For the first time in three weeks, the Padres won a series, and it was in very encouraging fashion. Was it against a great team? No. But they beat a team that has two elite players that has opened the season playing very good ball and looked great in doing so.
Tuesday @ Reds: 2-1 Win
Wednesday @ Reds: PPD
In game one of this series, Andrew Cashner (seven innings, seven hits, and one earned run) did what Andrew Cashner does: shut down the opponent. The Reds boast a very patient offense, but they worked just one walk against the Padres' ace and never really made Cashner labor through an inning. As good as he was, Mike Leake was even better (two hits allowed in eight innings of work). With the game all square and in the hands of the bullpen, the Padres had the Reds right where they wanted them.

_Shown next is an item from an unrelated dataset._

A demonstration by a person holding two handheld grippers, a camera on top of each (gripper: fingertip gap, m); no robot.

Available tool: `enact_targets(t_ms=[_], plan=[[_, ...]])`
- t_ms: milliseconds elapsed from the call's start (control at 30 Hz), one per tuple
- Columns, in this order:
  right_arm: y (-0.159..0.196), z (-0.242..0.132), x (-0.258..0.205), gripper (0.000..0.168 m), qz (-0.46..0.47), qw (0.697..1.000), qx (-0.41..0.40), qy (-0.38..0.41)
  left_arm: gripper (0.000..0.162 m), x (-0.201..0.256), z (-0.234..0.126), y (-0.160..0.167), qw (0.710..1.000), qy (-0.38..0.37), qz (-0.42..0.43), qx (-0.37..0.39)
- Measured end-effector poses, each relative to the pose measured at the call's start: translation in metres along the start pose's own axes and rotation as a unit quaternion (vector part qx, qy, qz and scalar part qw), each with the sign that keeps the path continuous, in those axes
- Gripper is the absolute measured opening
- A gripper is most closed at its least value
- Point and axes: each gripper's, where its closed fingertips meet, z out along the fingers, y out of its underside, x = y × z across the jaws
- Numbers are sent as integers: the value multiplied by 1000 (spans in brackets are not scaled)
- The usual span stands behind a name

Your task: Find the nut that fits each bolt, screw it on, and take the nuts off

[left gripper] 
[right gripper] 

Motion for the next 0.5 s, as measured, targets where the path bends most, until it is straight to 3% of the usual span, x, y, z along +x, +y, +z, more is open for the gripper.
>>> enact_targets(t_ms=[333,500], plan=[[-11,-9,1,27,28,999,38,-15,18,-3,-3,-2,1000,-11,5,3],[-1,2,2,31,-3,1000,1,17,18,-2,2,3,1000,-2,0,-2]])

As has been the case all year, the bullpen did their job. Joaquin Benoit and Huston Street allowed just one runner to reach base (a Joey Votto walk) and constantly attacked the strike zone with pin-point location. Cincinnati's bullpen is typically a strength, but with the Aroldis Chapman preseason injury, it has been a bit influx. The flamethrower is back now, but he is still in preseason mode, something that was clear as he grooved a fastball to Chase Headley. While the location wasn't good, the fact that a San Diego hitter took advantage is very encouraging. Seth Smith was the only other player with a hit, as he continued to produce despite no other teammate striking fear into opponents. Sure, the Padres were dominated (winning a game with three hits isn't very common), but with the pitching continuing to dominate and the season debut of Carlos Quentin (0-3 with a walk), things are looking up in San Diego.
Weekly Grade: A
With an ERA under 1.50 and allowing less than a base runner per inning, the starting staff really gave the Padres no choice but to have a productive week. Smith continues to rake, and with Jedd Gyorko showing signs of life, could this be a turning point? The pitching will likely regress at some point, but if they stay healthy, the staff is deep enough from top to bottom to limit the number of lengthy losing streaks this team experiences. It's difficult to count on Quentin for a ton of games, but he has generally been a productive hitter when on the field, and I believe his presence will help Gyorko and Headley immensely. It's hard to imagine any team running away with the NL West, so if San Diego can even get reasonable production from their bats, it is very possible they continue to stay without shouting distance.
Look Ahead: The Padres wrap up their series in Cincinnati tonight with a doubleheader due to Wednesday night's rainout, then travel to Coors Field to battle the red-hot Rockies over the weekend. Colorado is a good team, but if the Padres can limit this explosive offense, their big bats have the potential to do some damage in the thin air. They return home on Tuesday for the first of two against the Twins. I'm forecasting a four win week, which would give San Diego eight wins in eleven games, their best eleven game stretch in some time.